Understanding Memory Pressure Without Paging

A standalone post shape that is intentionally not part of any series, so the browse surfaces still exercise ordinary post rendering alongside series entries.

Not every long-form post needs to be part of a larger arc. Sometimes the useful shape is a single focused essay that starts with one systems symptom and follows it only as far as the explanation remains sharp. 1

Pressure is a coordination problem before it is a metrics problem

Memory pressure 2 is not only about how many bytes remain free. It is also about which subsystem is forced to react first, how expensive reclamation becomes, and whether the rest of the machine still makes forward progress while that happens. Once you start reading PSI alongside allocator behavior, the machine stops looking like it has “a memory number” and starts looking like it has a queueing problem with different failure surfaces.

The shortest useful checklist usually looks like this:

  1. Decide whether the symptom is latency, throughput, or outright failure.
  2. Separate reclaim work from application work.
  3. Check whether the slow path is local allocation pressure or writeback coordination.

That checklist is intentionally narrow because a small model you actually reuse is worth more than a “complete” taxonomy you forget after one incident.

The interesting signals are usually indirect

The first symptom is often not an obvious “out of memory” event. 3 4 It is tail latency growth, reclaim activity showing up in profiles, allocator stalls, or throughput dropping because work that looked CPU-bound is now waiting on memory housekeeping.

Three signals usually arrive before the dramatic failure mode:

  • allocator retries showing up in kernel counters
  • direct reclaim or writeback time surfacing in profiles
  • request latency widening long before the median moves

The machine is often telling you that it is spending time negotiating memory, not that it has “run out” of memory.

If the incident writeup only says “memory usage was high,” it usually missed the operationally useful part of the story.

struct pressure_snapshot {
  uint64_t reclaim_scans;
  uint64_t alloc_stalls;
  uint64_t writeback_pages;
};

That tiny snapshot is not enough to diagnose everything, but it is enough to stop the conversation from collapsing into one free-memory graph and a lot of hand-waving.

SignalWhat it usually meansWhy it matters
alloc_stallsTasks are entering slower allocation pathsUser-visible latency often moves here first.
reclaim_scansThe kernel is burning time searching for reclaimable pagesThis hints at pressure even when the box is not yet failing hard.
writeback_pagesDirty memory is forcing coordination with storageMemory pressure can become an I/O scheduling problem very quickly.
Why the table is still a simplification

None of these counters should be treated as a universal truth in isolation. The point is to preserve a useful mental model during investigation, not to pretend that one row of telemetry can summarize the full state of the VM subsystem.
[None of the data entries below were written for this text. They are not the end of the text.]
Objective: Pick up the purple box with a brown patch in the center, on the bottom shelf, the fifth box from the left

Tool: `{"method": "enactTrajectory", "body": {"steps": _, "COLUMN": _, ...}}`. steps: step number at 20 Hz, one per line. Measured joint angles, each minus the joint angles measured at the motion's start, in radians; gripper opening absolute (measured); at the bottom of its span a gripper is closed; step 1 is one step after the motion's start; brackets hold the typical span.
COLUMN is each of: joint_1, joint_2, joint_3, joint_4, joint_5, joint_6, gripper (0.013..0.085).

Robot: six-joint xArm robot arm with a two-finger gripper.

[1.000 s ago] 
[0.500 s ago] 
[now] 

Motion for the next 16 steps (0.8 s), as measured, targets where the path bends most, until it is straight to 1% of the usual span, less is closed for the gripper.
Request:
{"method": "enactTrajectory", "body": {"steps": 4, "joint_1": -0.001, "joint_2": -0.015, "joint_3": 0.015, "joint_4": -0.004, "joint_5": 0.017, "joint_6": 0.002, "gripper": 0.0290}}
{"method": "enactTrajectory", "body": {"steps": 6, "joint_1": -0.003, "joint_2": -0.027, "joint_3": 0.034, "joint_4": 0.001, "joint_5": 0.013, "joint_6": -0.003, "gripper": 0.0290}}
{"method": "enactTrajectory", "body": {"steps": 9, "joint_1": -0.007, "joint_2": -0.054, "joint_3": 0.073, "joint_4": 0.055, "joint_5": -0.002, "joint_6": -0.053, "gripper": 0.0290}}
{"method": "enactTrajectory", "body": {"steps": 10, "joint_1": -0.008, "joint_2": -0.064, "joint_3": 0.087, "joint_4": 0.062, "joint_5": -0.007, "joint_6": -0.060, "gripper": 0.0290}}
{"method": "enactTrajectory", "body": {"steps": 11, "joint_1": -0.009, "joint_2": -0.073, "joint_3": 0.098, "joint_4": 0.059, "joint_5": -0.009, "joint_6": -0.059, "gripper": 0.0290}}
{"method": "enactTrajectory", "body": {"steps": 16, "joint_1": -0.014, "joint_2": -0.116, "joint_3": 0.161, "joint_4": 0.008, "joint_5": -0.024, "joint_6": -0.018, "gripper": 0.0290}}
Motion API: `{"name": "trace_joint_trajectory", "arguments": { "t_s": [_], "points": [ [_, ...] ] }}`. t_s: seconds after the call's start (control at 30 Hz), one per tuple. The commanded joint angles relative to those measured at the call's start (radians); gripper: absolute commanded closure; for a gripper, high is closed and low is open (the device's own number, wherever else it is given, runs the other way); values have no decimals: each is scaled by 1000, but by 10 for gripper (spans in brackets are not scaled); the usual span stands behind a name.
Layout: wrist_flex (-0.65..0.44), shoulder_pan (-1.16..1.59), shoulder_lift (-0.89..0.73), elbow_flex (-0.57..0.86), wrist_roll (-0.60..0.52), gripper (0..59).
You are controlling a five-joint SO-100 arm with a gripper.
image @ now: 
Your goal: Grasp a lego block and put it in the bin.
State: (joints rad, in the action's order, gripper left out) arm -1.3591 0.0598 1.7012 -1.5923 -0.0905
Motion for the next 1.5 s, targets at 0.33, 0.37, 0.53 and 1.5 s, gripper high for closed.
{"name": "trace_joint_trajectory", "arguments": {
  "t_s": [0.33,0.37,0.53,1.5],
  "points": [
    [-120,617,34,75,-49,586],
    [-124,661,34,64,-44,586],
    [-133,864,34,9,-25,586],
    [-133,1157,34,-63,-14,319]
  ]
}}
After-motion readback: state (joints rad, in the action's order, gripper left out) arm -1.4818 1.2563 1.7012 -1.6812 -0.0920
Niche mechanics still deserve legible treatment

Even narrow technical artifacts should still feel at home in the prose system. For example, if you were tracking reclaim behavior by zone, a tiny table like this should remain readable rather than collapsing into generic documentation styling.

ZoneScan pressureReclaim outcome
DMA32highnoise, usually not the primary bottleneck
Normalsustainedoften where the useful story actually lives
Movableburstycan distort the picture if fragmentation is involved

And if you need one compact inline reminder, it can stay compact: watch psi, vmstat, and your service latency together rather than in separate mental buckets.

Keep the question narrow enough to finish

The point of a standalone post is not to cover the whole operating system. It is to give one durable mental model you can reuse the next time a machine becomes slower under load before it becomes obviously broken.

A practical way to stop the investigation from sprawling

Start with one host, one workload, and one visibly degraded path. If you expand to the whole fleet too early, you usually replace diagnosis with folklore.

Use the smallest framing that still explains the behavior:

  • What is stalling?
  • What work is the kernel doing on behalf of that stall?
  • What metric actually moves first?

Once those answers are clear, a short post like this has done its job. The rest can live in a follow-up note, a runbook, or a deeper series entry rather than bloating one page beyond usefulness. 5

Footnotes

  1. Linux pressure stall information is a good example of an indirect signal that becomes more useful once you stop treating memory pressure as a single free-memory number.

  2. Coordination matters because the slow path is often visible before outright failure; the kernel docs on pressure reporting are a useful framing reference. See Linux PSI documentation .

  3. Tail latency usually moves first because reclaim and writeback interference show up before average throughput fully collapses.

  4. Allocator stall counters are often easier to trend than narrative descriptions from application logs.

  5. This is also why footnotes are useful here: they let the main text stay short while still giving you room to link to a primary source, qualify a claim, or tuck away a side observation without breaking the argument’s pace.